- Diocese: Cancún-Chetumal
- Appointed: December 6, 2025
- Predecessor: Pedro Pablo Elizondo Cárdenas, L.C.
- Previous posts: Auxiliary Bishop of Mexico and Titular Bishop of Lacubaza (2019-2025)

Orders
- Ordination: May 18, 2002 by Norberto Rivera Carrera
- Consecration: March 25, 2019 by Carlos Aguiar Retes, Franco Coppola, and Andrés Vargas Peña

Personal details
- Born: December 20, 1971 (age 54) Mexico City, Mexico
- Education: Instituto Politécnico Nacional Conciliar Seminary of Mexico Pontifical Gregorian University
- Motto: Secundum Verbum Tuum

= Salvador González Morales =

Mexican catholic bishop

Salvador González Morales (born December 20, 1971) is a Mexican Catholic prelate serving as the second bishop of the Diocese of Cancún-Chetumal in Mexico since 2025. Morales was previously an auxiliary bishop for the Archdiocese of Mexico since 2019.

== Biography ==

=== Early life ===
Morales was born in the Iztacalco borough of Mexico City. He is the second of three children of Salvador González and María de Lourdes Morales. Morales studied food engineering at Mexico's National Polytechnic Institute. In preparing to be a Catholic priest, Morales attended seminary at the Conciliar Seminary of Mexico.

=== Priesthood ===
Morales was ordained a priest for the Archdiocese of Mexico in Mexico City on May 18, 2002. Morales began a licentiate program immediately following his ordination and completed his studies at the Gregorianum in Rome in 2004. He completed further studies at the Superior Institute of Ecclesiastical Studies in 2005.

He spent much of his priesthood supporting higher education, but he also worked in parish ministry. He served as vice-rector of the Conciliar Seminary of Mexico from 2007 to 2011. From 2012 to 2014, he oversaw a bachelor's degree program at the Pontifical University of Mexico and coordinated a master's degree in philosophy at the Universidad Catolica Lumen Gentium from 2014 to 2016. From 2014 until his appointment as auxiliary bishop, he served variously as parochial vicar, pastor, and a dean within the Archdiocese of Mexico.

=== Episcopacy ===

==== Auxiliary of Mexico ====
In 2019, Pope Francis appointed Morales an auxiliary bishop of Mexico. As an auxiliary bishop, he served as vicar general for the archdiocese. Morales's service in the Archdiocese of Mexico is remembered as a faithful, generous, and responsible, and he received praise from the Episcopal Conference of Mexico. Morales is thought to be in the inner circle of Cardinal Carlos Aguiar Retes.
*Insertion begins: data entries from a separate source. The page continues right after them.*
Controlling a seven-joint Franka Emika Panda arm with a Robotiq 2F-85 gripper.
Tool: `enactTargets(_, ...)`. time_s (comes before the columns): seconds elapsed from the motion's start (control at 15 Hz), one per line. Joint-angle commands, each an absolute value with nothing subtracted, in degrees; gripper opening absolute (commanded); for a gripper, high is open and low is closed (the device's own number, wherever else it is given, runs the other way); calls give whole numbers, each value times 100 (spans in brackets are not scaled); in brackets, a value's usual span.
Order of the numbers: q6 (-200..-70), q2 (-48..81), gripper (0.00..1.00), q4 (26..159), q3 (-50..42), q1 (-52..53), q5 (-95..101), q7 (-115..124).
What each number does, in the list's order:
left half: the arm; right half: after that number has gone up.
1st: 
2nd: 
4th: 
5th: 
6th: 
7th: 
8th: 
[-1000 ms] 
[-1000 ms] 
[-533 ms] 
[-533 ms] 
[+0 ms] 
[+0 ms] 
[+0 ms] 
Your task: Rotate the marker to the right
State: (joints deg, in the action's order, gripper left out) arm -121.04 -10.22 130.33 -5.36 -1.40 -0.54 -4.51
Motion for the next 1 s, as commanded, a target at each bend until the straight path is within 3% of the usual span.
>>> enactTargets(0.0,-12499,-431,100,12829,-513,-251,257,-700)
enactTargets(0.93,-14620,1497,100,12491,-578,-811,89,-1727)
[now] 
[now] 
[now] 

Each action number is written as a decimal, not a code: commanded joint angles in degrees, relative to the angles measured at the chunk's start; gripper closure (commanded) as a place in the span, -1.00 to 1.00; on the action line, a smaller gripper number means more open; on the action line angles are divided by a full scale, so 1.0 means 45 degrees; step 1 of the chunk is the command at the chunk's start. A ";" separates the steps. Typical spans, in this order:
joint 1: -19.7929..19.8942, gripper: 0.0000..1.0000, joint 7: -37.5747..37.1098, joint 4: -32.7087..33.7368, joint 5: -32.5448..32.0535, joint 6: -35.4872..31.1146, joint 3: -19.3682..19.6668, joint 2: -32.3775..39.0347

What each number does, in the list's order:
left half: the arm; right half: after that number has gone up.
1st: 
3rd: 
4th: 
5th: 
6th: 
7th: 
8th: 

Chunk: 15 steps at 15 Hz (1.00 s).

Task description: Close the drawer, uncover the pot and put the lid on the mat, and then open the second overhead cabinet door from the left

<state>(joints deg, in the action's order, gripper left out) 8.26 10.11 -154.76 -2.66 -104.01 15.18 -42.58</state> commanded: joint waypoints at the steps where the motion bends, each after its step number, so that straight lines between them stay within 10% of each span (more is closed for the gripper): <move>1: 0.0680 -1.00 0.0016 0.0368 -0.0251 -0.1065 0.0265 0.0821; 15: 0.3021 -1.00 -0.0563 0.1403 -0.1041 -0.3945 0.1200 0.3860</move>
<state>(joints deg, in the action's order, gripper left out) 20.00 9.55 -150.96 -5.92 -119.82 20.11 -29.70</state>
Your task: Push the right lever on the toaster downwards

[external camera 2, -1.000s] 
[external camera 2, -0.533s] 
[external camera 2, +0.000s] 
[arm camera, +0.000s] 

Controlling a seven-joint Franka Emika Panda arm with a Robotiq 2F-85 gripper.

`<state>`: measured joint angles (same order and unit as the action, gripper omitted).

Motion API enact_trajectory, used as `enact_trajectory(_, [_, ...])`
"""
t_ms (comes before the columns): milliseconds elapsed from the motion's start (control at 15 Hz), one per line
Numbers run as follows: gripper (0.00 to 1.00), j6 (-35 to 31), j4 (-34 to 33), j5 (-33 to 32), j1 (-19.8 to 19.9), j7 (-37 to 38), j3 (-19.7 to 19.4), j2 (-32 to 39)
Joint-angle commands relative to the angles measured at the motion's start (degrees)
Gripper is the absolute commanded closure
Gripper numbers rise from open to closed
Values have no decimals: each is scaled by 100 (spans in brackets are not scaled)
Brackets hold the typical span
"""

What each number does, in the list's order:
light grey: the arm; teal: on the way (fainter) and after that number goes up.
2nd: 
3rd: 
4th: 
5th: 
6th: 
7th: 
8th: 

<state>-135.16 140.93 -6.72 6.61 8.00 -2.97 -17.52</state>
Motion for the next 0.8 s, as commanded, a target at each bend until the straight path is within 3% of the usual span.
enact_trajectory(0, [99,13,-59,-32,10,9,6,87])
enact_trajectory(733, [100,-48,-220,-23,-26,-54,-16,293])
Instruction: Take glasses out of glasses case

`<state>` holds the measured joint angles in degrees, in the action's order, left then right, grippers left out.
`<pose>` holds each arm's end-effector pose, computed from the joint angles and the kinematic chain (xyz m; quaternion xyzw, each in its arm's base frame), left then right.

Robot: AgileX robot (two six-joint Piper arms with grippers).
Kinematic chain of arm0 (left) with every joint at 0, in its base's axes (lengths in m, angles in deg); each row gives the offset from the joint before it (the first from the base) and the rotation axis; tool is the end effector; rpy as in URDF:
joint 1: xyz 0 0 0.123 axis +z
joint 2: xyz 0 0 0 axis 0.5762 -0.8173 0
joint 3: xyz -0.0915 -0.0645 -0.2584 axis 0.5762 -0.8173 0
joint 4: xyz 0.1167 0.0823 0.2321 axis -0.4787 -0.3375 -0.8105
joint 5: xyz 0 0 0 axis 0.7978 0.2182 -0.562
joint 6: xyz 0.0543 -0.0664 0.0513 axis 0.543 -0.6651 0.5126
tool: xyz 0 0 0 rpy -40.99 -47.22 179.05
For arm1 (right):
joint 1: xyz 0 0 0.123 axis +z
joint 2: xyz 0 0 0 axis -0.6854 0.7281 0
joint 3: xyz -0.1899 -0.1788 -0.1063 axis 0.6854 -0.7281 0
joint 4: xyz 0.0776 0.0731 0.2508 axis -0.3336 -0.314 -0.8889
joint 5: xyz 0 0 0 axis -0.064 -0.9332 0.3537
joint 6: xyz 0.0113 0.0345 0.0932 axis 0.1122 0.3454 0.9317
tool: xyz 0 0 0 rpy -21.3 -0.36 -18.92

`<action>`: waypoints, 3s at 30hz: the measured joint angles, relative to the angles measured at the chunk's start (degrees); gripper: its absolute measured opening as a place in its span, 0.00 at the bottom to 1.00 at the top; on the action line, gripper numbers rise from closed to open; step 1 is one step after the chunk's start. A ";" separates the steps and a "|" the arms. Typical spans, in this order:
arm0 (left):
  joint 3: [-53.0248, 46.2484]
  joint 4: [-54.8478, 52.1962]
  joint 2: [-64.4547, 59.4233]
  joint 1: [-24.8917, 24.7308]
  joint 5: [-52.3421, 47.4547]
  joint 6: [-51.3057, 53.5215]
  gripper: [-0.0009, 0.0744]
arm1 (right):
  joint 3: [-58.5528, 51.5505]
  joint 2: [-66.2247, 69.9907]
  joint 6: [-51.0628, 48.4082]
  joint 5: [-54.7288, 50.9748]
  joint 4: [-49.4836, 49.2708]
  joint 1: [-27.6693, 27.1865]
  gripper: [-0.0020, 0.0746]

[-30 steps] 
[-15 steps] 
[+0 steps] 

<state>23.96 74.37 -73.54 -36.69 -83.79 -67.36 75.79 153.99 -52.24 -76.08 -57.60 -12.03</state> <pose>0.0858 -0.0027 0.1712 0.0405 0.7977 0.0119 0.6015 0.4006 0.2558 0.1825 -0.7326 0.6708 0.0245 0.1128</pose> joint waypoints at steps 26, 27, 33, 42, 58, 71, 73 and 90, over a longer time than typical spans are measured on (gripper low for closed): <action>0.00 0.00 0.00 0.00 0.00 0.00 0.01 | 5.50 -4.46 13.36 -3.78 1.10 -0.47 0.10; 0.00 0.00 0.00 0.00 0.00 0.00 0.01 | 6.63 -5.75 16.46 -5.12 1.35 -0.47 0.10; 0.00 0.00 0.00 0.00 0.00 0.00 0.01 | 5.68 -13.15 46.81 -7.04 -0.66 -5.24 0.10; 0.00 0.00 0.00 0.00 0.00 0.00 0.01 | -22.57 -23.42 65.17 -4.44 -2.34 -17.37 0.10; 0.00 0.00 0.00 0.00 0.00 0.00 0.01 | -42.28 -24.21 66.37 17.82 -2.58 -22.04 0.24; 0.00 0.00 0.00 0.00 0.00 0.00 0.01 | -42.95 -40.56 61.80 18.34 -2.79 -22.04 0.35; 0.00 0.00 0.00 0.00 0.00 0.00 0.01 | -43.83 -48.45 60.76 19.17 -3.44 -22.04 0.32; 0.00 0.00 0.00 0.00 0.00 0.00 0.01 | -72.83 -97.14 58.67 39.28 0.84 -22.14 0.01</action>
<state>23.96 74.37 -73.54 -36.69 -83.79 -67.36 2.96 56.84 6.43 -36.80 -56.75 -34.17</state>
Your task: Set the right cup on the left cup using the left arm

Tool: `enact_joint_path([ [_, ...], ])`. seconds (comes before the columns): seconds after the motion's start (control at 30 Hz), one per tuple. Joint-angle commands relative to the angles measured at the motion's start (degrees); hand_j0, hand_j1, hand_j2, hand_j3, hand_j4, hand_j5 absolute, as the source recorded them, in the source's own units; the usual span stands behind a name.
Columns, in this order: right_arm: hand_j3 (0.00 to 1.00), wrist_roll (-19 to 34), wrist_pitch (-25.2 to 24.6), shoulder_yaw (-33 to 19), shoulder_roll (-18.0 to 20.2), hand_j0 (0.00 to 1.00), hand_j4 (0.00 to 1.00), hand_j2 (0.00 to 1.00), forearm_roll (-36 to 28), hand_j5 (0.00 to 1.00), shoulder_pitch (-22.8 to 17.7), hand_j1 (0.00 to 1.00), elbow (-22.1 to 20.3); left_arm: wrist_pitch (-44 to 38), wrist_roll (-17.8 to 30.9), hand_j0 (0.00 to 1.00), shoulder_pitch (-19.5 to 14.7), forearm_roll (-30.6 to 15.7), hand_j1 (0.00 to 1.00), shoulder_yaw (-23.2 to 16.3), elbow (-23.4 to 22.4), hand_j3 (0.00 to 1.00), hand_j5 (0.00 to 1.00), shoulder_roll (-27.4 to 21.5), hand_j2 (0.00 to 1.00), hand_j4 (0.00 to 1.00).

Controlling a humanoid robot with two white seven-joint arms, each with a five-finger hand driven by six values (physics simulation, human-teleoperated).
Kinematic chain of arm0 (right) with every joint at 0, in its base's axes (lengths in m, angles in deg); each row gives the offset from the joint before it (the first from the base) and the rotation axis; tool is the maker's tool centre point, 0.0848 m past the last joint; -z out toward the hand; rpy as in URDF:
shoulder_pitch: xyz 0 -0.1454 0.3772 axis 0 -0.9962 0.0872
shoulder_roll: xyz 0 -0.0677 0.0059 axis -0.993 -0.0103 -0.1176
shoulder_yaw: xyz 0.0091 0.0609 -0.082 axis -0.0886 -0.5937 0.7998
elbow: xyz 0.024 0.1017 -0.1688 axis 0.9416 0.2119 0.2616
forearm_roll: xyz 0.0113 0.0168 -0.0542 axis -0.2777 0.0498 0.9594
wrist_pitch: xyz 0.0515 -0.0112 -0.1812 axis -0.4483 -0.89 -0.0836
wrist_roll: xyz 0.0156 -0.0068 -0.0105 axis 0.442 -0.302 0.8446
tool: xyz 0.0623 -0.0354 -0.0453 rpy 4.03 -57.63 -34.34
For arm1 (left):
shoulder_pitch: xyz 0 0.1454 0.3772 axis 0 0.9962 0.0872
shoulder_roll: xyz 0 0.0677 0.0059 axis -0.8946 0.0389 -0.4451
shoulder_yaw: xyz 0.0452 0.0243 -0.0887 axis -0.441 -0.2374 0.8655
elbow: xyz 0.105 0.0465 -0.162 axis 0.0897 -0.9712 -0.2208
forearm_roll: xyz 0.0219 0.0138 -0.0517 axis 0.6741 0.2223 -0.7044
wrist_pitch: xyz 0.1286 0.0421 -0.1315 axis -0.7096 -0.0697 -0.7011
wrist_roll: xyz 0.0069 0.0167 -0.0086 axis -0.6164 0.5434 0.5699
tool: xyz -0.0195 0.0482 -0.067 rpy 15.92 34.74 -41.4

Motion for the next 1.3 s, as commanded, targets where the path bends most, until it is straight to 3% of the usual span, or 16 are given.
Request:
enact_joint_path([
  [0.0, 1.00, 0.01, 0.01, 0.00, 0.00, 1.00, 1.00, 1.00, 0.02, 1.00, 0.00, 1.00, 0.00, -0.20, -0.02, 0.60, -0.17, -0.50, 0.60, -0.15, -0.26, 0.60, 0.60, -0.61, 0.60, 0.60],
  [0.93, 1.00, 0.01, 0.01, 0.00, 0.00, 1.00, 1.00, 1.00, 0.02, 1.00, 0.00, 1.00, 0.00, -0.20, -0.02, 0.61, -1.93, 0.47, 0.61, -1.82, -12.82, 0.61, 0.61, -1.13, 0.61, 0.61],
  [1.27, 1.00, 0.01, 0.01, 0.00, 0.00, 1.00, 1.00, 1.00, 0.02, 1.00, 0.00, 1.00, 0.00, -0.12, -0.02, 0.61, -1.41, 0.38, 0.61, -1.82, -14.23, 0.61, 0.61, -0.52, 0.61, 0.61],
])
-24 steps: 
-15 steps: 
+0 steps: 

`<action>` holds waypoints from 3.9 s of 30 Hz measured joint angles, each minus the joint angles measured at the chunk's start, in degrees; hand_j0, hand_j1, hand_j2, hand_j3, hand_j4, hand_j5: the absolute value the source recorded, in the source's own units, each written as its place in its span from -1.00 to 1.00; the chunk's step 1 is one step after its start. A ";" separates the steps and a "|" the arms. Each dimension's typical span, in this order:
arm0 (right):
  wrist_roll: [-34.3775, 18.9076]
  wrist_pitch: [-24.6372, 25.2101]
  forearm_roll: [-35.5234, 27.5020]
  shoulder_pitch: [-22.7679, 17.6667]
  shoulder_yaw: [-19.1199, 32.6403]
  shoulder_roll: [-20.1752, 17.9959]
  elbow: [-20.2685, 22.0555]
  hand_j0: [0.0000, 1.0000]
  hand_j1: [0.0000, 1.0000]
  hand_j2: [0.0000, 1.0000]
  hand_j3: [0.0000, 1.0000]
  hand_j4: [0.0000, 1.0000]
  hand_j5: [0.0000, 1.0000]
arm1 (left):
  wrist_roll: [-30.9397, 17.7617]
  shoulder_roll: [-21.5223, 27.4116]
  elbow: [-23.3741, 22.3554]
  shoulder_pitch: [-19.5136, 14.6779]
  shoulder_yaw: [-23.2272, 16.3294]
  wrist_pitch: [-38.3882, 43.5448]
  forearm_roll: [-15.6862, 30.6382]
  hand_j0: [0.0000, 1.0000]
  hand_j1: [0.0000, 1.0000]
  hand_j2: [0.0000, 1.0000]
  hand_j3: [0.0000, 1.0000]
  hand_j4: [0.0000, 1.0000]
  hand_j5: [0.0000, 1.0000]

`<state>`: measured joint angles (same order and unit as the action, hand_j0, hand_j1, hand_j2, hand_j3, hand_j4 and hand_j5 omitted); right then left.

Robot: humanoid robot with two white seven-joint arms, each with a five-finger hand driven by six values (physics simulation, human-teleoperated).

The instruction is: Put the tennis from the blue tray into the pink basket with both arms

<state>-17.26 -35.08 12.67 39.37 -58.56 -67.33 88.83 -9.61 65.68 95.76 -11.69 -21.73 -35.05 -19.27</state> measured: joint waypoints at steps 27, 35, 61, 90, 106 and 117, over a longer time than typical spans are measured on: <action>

==== Ordinary of Cancún-Chetumal ====
Pope Leo XIV appointed Morales bishop of Cancún-Chetumal on December 6, 2025, succeeding Pedro Pablo Elizondo Cárdenas, L.C. This appointment comes as Cancún experiences a growing population.

Morales is the first bishop of that diocese who is not a member of the Legionaries of Christ. The former Legionary bishop of Cancún-Chetumal, Pedro Pablo, is known to have "rescued" the diocese during a period of cultural change in the Yucatan region and is well regarded. However, Legionaries have been surrounded by controversies, and some reporters take Morales's appointment as signaling change in the diocese. Legionaries make up over a third of all priests in the Diocese of Cancún-Chetumal, and Morales ordained several Mexican Legionary priests and deacons as an auxiliary bishop.

== Coat of Arms and Motto ==
Morales's coat of arms reflects devotion to Our Lady of Guadalupe by its colors and symbols. His arms contain the seal of Iztacalco, his birthplace. His episcopal motto Secundum Verbum tuum (Según tu Palabra; According to your Word) is from the Annunciation in Luke's Gospel.